• DIRECTIONS FOR THIS TASK:
Only lines that contain the word "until" are to be returned from the data below.

• GIVEN DATA:
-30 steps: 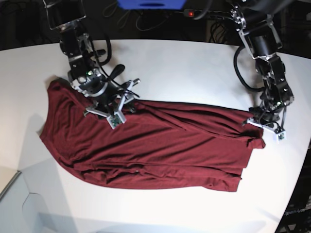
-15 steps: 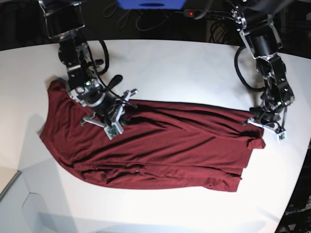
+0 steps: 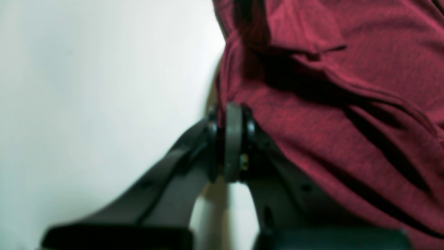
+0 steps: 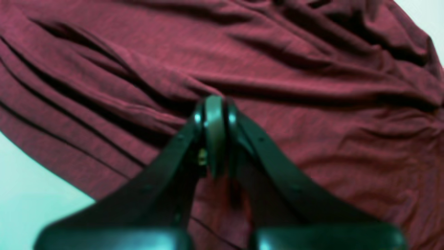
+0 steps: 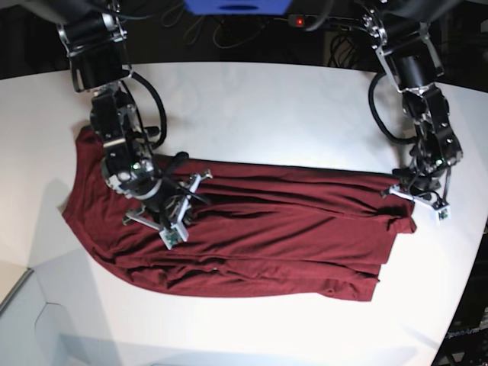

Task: Layout the t-shirt on the table in an organized manner, then fold the t-shirt properly
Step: 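Shift the right gripper along the edge while the left gripper holds, then lift the held edge with both grippers and pull it apart, unfolding the shirt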

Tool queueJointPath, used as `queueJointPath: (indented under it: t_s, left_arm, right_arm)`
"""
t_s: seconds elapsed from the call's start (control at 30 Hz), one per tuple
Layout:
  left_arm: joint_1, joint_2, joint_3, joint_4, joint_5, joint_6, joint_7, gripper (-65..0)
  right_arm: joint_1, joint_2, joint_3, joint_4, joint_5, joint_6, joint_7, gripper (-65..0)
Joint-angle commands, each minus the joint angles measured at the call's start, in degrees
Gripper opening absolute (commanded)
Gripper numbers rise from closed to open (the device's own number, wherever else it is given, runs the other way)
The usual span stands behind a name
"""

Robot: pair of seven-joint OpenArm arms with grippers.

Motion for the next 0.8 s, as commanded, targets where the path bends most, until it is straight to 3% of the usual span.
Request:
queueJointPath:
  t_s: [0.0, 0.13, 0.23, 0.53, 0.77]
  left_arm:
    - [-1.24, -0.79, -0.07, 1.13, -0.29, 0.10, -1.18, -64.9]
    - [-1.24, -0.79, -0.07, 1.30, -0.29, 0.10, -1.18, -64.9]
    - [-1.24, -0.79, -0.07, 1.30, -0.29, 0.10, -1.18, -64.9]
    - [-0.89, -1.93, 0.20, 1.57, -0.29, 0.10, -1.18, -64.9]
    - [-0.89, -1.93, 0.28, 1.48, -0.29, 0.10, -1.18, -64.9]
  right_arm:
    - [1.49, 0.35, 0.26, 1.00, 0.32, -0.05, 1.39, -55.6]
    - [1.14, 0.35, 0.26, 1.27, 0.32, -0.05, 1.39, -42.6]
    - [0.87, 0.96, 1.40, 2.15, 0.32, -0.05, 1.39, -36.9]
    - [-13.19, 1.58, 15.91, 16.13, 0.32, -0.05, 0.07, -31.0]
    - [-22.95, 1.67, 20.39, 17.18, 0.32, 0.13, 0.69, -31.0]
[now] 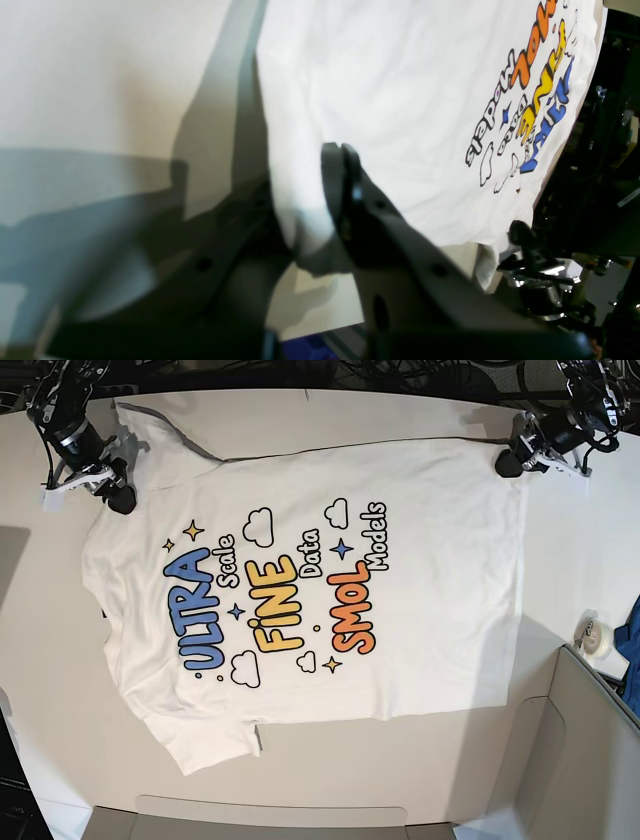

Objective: Layout the t-shirt on the table in an organized manner, then fold the t-shirt properly
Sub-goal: 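Grasp the collar-side corners of the t-shirt with both grippers, then lift the collar edge with both grippers and fold it toward the hem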

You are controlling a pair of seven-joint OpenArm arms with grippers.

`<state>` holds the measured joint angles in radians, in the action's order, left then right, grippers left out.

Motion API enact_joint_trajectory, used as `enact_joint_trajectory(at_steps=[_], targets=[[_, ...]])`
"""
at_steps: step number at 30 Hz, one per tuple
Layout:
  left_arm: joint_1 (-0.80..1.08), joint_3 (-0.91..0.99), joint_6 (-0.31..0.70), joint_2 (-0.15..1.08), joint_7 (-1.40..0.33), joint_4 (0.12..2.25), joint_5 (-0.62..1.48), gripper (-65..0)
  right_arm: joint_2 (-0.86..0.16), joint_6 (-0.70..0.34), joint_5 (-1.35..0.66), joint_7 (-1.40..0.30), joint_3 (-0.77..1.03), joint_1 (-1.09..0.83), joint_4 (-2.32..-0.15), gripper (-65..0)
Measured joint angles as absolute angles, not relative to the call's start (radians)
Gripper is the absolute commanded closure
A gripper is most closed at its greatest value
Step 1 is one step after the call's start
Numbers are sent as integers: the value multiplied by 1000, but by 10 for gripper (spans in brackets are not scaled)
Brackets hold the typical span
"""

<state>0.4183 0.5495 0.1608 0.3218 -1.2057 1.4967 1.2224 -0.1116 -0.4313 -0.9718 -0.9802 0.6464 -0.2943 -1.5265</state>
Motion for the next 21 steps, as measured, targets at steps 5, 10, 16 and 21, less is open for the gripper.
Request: enact_joint_trajectory(at_steps=[5,10,16,21], targets=[[421,550,150,322,-1208,1544,1187,0,-128,-430,-959,-1019,640,-285,-1550,0],[418,550,147,321,-1263,1634,1165,0,-115,-385,-856,-1100,630,-287,-1710,0],[393,552,150,323,-1294,1785,1245,0,-159,-386,-865,-1093,633,-286,-1911,0],[345,556,150,346,-1365,1790,1275,0,-149,-387,-862,-1109,635,-253,-1961,0]])
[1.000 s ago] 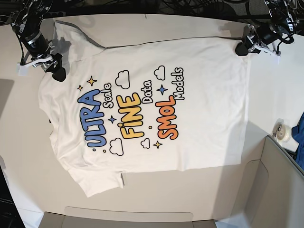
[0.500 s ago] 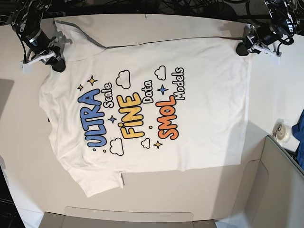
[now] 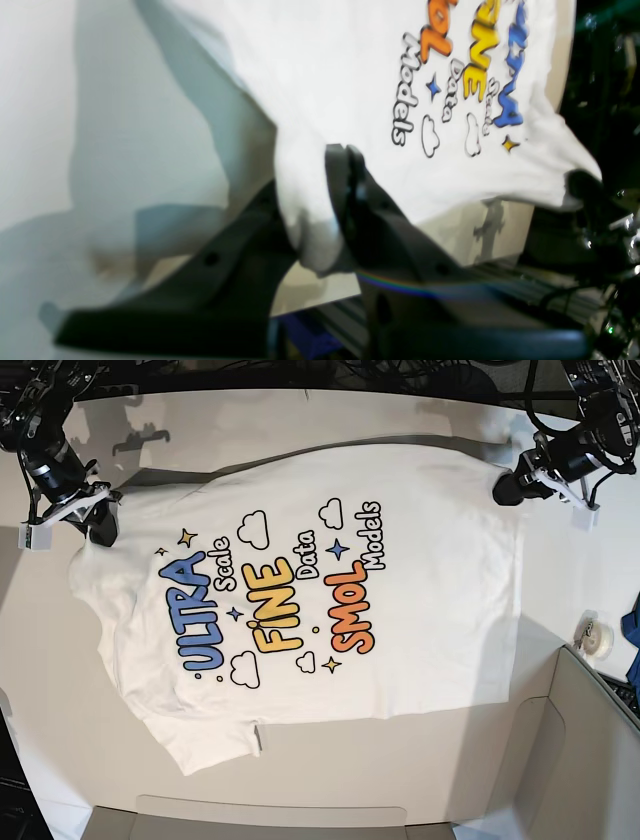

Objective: Layout the t-shirt on the table in an organized manner, then fold the t-shirt properly
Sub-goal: 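Lift the collar edge with both grippers and fold it toward the hem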

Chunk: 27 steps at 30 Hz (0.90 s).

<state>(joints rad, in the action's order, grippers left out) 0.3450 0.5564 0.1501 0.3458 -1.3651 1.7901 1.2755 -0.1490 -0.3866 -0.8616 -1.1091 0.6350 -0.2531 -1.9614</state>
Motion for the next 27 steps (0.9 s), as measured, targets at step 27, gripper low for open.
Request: enact_joint_trajectory(at_steps=[27], targets=[[-176,465,149,372,-1325,1368,976,0,-60,-390,-176,-1090,443,210,-1621,0]])
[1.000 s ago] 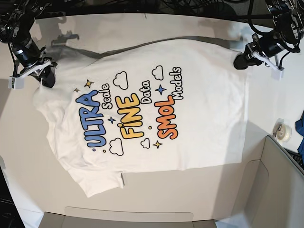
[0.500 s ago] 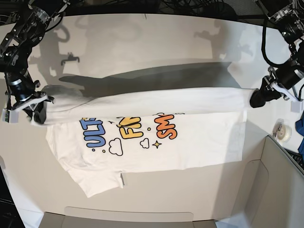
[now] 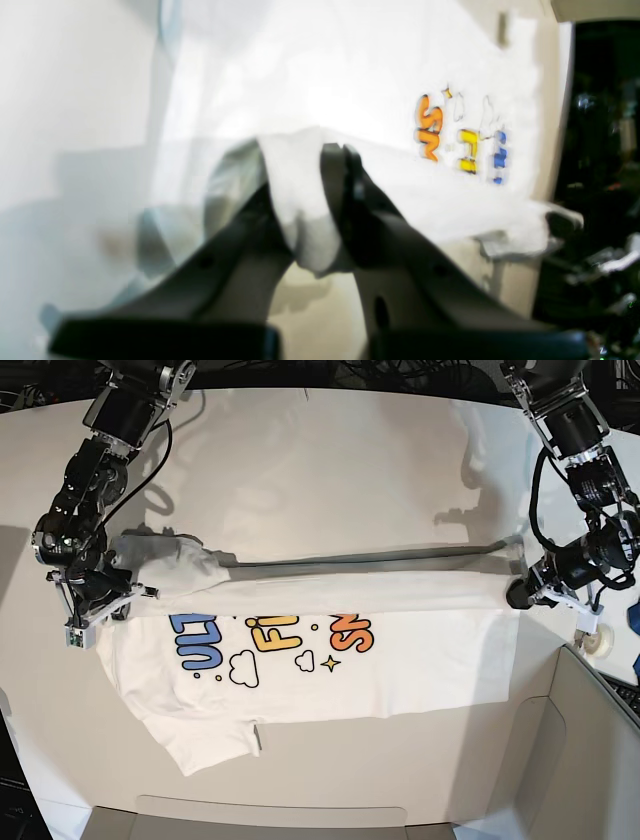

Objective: Layout the t-shirt on the table in an organized manner, then fold the t-shirt properly
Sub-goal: 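Lift the collar edge with both grippers and fold it toward the hem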

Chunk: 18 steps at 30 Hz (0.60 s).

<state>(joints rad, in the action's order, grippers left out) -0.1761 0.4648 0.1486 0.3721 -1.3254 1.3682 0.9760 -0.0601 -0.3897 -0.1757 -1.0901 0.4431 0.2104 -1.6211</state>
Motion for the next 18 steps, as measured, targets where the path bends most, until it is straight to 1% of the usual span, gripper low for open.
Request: enact_joint_trajectory(at_steps=[3,7,11,14,18], targets=[[-186,437,144,371,-1304,1338,903,0,-60,-389,-128,-1093,443,233,-1585,0],[-191,431,146,370,-1301,1344,898,0,-60,-389,-125,-1096,442,234,-1604,0],[-135,432,149,381,-1304,1437,920,0,-62,-390,-126,-1094,438,144,-1710,0],[-66,433,149,400,-1304,1515,942,0,-63,-391,-126,-1101,440,56,-1817,0],[29,433,147,397,-1305,1594,991,0,-63,-393,-128,-1094,443,-26,-1917,0]])
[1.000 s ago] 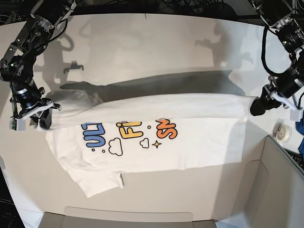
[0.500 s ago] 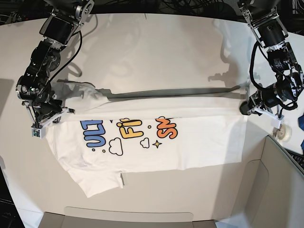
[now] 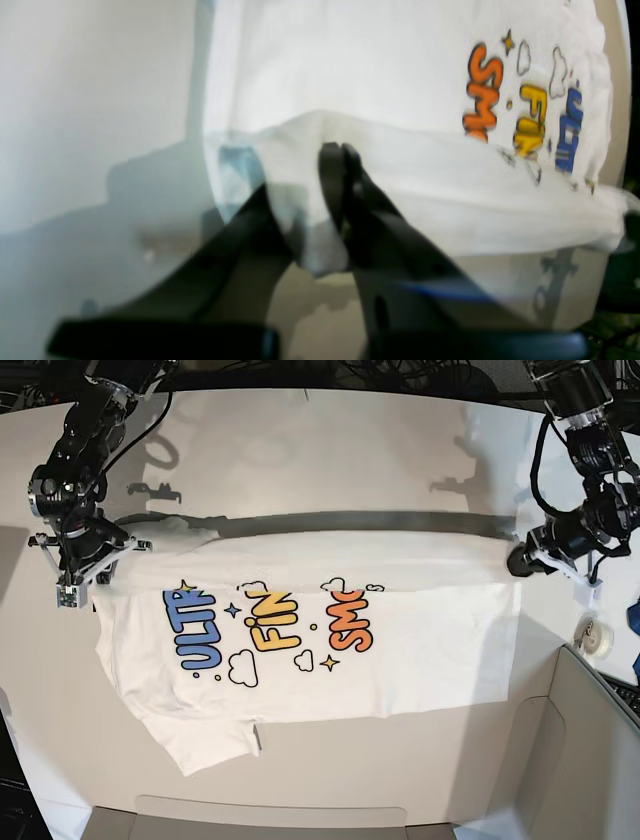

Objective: Layout the t-shirt on the table in an organized manner, then fold the t-shirt properly
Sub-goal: 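Lift the collar edge with both grippers and fold it toward the hem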

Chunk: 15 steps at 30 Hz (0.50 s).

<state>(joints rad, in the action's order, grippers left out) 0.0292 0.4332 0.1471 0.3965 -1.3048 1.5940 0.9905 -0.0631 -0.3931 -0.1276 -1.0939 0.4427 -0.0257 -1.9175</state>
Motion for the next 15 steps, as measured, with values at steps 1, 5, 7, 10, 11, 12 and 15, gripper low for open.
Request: enact_joint_trajectory(at_steps=[1,5,7,10,11,12,15], targets=[[51,434,145,397,-1303,1614,999,0,-64,-393,-126,-1092,444,-44,-1934,0],[133,433,149,397,-1304,1676,1026,0,-66,-393,-125,-1098,447,-126,-1980,0],[161,433,147,397,-1305,1701,1029,0,-66,-393,-126,-1098,446,-143,-1981,0],[181,433,147,397,-1304,1744,1045,0,-66,-393,-126,-1095,446,-171,-1982,0],[191,433,146,399,-1302,1760,1052,0,-66,-393,-126,-1095,446,-186,-1982,0],[201,433,149,400,-1300,1770,1058,0,-71,-395,-127,-1098,446,-199,-1982,0],[236,437,149,403,-1304,1775,1074,0,-97,-397,-126,-1095,445,-228,-1982,0]])
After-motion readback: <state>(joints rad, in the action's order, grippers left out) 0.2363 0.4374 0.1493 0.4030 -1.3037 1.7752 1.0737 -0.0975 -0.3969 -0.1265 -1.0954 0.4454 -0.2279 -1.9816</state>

• OUTPUT:
Motion for the next 0.8 s, as commanded, targets where the path bends most, until it is straight to 3% of the usual span.
Motion for the next 18 steps, as measured, targets where the path bends most, until it is straight to 1% of the usual span, gripper low for open.

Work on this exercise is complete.